CAMBIO: ¿Por qué cree que en la derecha no hay aún un aspirante que logre esa conexión con la gente?

D. P.: Porque aquí hay un presidente hábil en la comunicación, pero sin sustento. El reto es demostrar que existe una alternativa responsable, enfocada en resultados. Colombia necesita un presidente que gobierne con coherencia entre lo que se dice y lo que se hace. Muchos hemos evitado caer en el populismo y en propuestas irrealizables, aunque a veces eso genere menos fervor. Él, por su parte, le tiene sin cuidado decir una cosa y luego otra distinta y al final no cumplir.

CAMBIO: Pero Petro ha logrado seducir a amplias bases...

D. P.: Es hábil en los anuncios. Pero cuando se miden los resultados en infraestructura, vivienda o seguridad, son pobres. El reto nuestro es combinar una propuesta seria con una comunicación que conecte emocionalmente, pero sin caer en el populismo que él domina con habilidad.

CAMBIO: Usted formó parte del Gobierno del presidente Duque. Dicen que su gestión le abrió la puerta a la llegada de la izquierda al poder. Al mirar atrás, ¿qué pasó para que esto ocurriera? ¿Qué no se hizo bien? ¿Hay alguna autocrítica?

D. P.: El nuestro fue un gobierno que trabajó con empeño y enfrentó situaciones muy difíciles: una pandemia, huracanes y gravísimos problemas de orden público. Como en todo gobierno, hubo errores y aspectos que pudieron comunicarse mejor. Pero mire que Iván Duque fue el único que derrotó a Gustavo Petro en una elección presidencial.

CAMBIO: Finalmente, ¿cómo es hacer campaña con baja favorabilidad que naturalmente implica que lleguen menos recursos?

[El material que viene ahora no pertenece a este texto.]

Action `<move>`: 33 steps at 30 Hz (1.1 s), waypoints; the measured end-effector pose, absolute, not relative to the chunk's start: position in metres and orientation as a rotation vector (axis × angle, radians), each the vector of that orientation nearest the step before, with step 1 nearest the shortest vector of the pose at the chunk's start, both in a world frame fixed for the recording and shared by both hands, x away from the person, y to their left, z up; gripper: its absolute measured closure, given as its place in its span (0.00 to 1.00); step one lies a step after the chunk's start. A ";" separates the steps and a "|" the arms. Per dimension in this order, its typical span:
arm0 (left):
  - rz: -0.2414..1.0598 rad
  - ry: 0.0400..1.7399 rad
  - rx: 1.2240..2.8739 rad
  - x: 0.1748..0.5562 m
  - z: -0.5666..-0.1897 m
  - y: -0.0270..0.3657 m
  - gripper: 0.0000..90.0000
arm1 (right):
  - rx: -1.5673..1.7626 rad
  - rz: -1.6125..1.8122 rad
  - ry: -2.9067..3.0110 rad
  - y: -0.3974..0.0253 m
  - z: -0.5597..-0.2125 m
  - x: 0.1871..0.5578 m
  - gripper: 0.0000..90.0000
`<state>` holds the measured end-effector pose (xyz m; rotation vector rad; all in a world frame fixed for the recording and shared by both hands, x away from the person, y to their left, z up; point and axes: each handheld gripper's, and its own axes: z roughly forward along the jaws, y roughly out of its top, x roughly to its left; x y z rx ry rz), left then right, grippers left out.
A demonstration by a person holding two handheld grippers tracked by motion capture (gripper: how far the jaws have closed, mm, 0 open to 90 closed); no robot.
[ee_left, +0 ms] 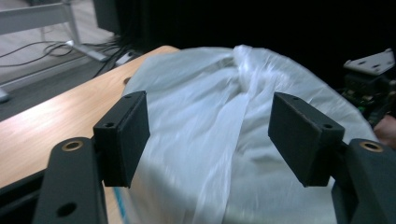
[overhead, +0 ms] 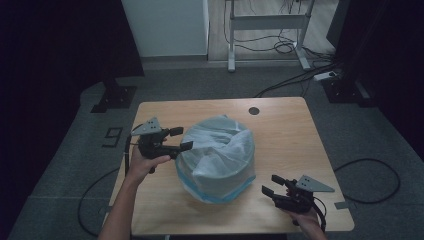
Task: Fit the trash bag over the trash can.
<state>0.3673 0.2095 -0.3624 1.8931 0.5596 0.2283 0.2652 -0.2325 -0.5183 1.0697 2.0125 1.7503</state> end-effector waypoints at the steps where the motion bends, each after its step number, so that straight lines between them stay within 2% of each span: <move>1: 0.220 0.550 1.898 0.370 -0.360 0.207 0.33 | 1.070 1.749 2.015 -0.232 -0.519 0.265 0.37; 14: 0.180 0.487 1.998 0.393 -0.347 0.176 0.37 | 1.064 1.717 2.051 -0.227 -0.522 0.263 0.38; 20: 0.142 0.459 2.184 0.401 -0.352 0.152 0.43 | 1.075 1.711 2.055 -0.227 -0.525 0.262 0.37; 33: 0.176 0.436 2.463 0.410 -0.359 0.116 0.52 | 1.079 1.707 2.064 -0.226 -0.526 0.260 0.38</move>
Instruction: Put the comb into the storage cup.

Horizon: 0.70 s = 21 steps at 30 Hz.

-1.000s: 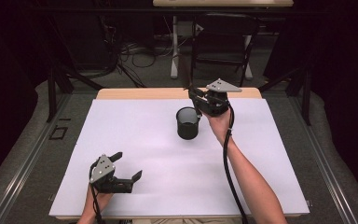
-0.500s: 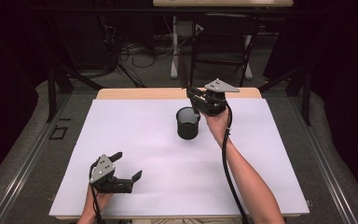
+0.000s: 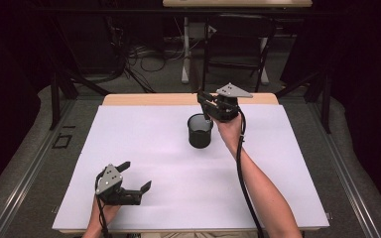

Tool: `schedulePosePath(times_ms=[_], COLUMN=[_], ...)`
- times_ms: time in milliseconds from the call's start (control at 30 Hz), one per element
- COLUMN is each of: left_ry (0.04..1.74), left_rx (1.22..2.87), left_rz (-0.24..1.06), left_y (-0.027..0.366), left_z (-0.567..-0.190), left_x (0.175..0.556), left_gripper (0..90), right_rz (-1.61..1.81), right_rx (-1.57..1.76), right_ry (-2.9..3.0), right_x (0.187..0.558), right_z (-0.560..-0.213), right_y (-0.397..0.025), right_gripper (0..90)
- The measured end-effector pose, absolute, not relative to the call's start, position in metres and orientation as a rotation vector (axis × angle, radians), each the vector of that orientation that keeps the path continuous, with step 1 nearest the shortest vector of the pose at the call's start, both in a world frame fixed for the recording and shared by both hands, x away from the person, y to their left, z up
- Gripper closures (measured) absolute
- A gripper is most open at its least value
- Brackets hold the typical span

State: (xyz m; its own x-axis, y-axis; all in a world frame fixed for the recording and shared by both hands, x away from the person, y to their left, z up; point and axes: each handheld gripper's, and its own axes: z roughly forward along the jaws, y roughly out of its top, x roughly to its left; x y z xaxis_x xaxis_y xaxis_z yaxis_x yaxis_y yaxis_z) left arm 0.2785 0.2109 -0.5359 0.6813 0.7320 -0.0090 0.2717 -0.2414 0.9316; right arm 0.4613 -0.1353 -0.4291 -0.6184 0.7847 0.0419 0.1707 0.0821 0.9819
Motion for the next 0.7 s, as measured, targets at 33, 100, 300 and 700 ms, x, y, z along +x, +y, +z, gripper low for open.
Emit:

D. P.: Es un reto grande, pero cuando se hace con convicción, se disfruta. Esta es mi sexta campaña presidencial, la primera como candidato propio. Todas son difíciles. La política cambia en cualquier momento. Hay que recorrer el país con determinación. Conozco al país y reafirmo el compromiso y el amor que siento por él. No es momento de quedarse en la banca, sino de dar la batalla por el país. Seguimos adelante con el apoyo de la familia, de mi equipo, y de quienes creen hay que rescatar a Colombia.